Reports that singer Amy Winehouse has early lung disease are a reminder that cigarette damage won't wait.

MEDICINE

June 30, 2008|Jeannine Stein, Times Staff Writer
  • Amy Winehouse
    Matt Dunham, Associated Press

English singer Amy Winehouse is no stranger to tabloid headlines -- routinely grabbing attention for her alleged drug use, brushes with the law, bizarre onstage behavior and curious fashion choices.

Yet last week's disclosure that the 24-year-old has "signs of emphysema," according to her U.S. publicist, Tracey Miller, shocked many.
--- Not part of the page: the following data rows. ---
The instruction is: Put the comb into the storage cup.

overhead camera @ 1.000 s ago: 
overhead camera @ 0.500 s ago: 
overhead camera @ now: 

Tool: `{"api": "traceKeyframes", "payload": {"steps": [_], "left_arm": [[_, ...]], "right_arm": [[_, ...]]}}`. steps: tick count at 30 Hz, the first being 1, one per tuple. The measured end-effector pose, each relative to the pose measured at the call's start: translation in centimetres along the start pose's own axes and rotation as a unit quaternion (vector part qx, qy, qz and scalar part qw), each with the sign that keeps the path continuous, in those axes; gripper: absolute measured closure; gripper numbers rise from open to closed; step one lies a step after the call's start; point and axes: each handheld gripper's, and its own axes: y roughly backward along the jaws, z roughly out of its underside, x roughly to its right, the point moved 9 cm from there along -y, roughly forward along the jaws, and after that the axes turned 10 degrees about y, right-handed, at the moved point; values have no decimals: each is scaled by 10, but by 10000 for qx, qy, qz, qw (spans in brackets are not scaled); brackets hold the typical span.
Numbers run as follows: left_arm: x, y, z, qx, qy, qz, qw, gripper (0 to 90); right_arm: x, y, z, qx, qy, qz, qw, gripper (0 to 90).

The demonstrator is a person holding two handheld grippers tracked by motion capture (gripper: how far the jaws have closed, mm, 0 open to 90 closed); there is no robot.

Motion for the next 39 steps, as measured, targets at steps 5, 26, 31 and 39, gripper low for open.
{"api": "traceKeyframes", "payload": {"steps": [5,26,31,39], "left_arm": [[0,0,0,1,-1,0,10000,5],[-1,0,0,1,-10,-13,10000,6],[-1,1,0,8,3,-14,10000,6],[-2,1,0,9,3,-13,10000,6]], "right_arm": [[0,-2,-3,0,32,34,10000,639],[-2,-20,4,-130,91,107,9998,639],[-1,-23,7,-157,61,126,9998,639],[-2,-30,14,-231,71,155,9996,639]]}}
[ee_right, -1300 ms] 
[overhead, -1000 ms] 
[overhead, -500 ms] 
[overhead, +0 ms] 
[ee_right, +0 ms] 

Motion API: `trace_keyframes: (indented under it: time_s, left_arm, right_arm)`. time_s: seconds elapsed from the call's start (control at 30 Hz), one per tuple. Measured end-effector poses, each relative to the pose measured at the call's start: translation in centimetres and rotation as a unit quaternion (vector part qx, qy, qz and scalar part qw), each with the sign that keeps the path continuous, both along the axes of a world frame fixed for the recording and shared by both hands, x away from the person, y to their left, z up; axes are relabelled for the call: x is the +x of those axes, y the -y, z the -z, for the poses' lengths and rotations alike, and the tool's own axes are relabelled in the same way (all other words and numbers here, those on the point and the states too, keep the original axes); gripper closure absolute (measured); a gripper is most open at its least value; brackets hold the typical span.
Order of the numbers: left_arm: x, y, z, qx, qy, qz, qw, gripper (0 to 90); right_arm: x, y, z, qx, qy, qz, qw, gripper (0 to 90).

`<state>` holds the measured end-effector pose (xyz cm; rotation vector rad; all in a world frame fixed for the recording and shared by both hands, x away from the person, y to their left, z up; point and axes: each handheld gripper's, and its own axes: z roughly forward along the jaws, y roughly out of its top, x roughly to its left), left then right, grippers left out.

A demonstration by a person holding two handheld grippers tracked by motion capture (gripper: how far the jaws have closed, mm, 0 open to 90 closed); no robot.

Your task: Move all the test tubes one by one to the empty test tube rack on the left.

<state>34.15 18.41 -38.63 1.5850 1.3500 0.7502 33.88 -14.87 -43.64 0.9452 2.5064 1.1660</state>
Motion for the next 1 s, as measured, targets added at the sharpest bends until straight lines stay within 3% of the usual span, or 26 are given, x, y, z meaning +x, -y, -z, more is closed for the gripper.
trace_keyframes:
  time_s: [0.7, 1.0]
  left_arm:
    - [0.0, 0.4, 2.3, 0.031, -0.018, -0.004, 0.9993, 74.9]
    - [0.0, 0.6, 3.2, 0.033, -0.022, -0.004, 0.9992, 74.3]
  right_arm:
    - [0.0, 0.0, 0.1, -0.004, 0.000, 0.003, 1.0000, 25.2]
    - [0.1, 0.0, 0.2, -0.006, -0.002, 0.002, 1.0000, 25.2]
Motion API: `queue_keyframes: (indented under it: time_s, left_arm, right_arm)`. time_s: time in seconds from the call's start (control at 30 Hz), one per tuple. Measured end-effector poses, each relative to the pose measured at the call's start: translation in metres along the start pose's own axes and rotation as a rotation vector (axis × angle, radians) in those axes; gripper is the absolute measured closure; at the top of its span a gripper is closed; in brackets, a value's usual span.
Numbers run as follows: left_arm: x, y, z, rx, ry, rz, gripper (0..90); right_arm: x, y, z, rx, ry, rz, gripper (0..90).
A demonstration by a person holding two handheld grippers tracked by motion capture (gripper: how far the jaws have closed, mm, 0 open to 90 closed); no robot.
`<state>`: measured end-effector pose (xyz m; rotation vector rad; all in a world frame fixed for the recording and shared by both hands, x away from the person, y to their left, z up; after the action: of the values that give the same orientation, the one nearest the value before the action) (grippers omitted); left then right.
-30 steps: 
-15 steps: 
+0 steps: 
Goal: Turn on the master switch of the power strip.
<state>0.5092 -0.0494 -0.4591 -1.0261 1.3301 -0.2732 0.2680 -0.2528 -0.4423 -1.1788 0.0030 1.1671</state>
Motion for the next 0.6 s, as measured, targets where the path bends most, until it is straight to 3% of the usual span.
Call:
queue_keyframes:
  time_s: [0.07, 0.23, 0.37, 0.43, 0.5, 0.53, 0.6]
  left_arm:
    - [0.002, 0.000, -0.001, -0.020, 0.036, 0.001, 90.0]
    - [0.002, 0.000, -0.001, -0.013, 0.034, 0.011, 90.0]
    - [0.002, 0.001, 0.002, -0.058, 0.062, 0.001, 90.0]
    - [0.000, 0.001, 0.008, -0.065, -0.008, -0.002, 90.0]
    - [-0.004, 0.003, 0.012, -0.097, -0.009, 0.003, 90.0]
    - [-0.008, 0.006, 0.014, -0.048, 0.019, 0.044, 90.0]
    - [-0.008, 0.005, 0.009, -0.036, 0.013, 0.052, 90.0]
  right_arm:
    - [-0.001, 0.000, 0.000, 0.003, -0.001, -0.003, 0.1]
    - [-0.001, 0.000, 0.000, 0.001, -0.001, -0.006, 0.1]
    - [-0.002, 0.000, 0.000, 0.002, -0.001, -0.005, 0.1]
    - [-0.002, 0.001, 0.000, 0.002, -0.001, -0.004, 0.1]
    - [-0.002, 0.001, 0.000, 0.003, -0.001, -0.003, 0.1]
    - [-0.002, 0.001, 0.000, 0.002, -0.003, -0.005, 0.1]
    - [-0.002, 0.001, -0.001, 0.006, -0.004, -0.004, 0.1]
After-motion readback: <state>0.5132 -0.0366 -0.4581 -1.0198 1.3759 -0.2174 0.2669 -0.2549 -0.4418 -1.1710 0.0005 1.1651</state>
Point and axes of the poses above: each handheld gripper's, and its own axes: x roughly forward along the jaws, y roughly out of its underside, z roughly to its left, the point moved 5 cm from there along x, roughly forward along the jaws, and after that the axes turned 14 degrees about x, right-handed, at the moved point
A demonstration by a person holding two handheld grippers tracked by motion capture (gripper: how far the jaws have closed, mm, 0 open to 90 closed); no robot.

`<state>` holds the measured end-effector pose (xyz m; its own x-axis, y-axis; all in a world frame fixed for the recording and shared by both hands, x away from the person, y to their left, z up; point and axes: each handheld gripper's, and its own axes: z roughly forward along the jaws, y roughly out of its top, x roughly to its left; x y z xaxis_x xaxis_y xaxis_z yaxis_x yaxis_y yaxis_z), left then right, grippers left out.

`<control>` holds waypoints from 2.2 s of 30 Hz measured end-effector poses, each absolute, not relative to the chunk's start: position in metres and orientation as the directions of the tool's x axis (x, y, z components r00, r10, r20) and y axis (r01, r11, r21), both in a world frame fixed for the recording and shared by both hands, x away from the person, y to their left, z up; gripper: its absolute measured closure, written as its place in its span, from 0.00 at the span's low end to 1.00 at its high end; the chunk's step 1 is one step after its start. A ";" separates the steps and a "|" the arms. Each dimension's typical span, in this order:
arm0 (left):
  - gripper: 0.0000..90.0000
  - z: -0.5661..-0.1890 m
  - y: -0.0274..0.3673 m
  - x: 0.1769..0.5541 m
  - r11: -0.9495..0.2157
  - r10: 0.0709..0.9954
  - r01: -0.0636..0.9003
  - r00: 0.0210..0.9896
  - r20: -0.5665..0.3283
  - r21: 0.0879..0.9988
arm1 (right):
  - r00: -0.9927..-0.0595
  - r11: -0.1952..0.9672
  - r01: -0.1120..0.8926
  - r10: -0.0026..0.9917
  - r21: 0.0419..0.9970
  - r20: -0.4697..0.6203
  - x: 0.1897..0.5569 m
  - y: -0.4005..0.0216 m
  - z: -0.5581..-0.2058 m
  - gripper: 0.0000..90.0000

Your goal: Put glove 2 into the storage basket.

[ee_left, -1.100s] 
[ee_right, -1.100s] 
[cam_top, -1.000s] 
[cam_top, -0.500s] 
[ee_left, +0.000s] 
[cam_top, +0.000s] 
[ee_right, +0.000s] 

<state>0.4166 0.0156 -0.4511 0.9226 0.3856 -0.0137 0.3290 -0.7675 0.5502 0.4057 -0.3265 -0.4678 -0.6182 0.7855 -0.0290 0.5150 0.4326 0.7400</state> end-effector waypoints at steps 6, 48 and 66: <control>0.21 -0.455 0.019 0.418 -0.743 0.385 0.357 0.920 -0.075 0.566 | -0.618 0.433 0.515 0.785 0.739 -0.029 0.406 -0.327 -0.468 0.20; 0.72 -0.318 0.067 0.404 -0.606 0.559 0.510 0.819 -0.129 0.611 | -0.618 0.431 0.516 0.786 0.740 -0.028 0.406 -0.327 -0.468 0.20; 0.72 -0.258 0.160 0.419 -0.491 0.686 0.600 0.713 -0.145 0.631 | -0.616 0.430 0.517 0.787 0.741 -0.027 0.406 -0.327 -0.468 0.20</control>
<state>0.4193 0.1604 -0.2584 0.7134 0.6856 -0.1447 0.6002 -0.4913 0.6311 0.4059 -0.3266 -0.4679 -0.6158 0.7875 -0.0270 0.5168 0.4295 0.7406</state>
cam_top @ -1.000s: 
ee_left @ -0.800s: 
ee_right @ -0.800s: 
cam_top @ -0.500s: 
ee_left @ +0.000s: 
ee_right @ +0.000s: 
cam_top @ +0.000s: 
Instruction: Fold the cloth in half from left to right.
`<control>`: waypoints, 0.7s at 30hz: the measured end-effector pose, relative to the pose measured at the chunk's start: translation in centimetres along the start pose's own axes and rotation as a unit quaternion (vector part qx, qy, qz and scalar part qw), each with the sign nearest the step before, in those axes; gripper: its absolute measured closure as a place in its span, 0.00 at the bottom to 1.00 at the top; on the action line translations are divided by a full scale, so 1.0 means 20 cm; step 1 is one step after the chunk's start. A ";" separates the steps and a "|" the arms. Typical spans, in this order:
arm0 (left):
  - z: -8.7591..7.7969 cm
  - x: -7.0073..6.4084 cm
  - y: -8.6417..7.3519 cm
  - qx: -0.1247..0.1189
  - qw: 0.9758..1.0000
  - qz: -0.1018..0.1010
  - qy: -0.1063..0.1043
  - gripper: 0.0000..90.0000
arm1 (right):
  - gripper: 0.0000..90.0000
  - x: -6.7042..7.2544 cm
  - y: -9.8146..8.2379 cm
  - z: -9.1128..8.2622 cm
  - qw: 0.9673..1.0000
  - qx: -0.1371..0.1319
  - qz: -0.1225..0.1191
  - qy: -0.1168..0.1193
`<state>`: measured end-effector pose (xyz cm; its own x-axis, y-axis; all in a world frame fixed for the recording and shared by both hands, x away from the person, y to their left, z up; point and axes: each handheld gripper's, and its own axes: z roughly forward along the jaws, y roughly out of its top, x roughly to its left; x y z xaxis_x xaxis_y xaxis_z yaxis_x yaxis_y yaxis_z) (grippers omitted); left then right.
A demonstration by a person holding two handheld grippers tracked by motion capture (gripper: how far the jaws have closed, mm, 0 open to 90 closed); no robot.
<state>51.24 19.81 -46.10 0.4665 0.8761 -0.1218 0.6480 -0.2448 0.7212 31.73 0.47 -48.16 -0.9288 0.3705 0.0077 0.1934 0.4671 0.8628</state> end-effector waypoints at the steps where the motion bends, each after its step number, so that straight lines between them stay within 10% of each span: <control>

Though copious photos show the beehived songstress with a cigarette dangling from her lips, it seemed stunning to learn that someone that age could suffer from a disease usually associated with two-pack-a-day 65-year-olds.

But, in fact, Winehouse is not an anomaly. Health experts say that young adult smokers are no strangers to mild emphysema, a shortness of breath caused by damage to the lung's small air sacs. Smoking can permanently deteriorate the lungs, irreversibly diminishing lung capacity -- and the damage starts young, even in teens who smoke five cigarettes a day, according to one 1996 study from the Harvard School of Public Health and the Brigham and Women's Hospital in Boston of 10,000 youths who smoked.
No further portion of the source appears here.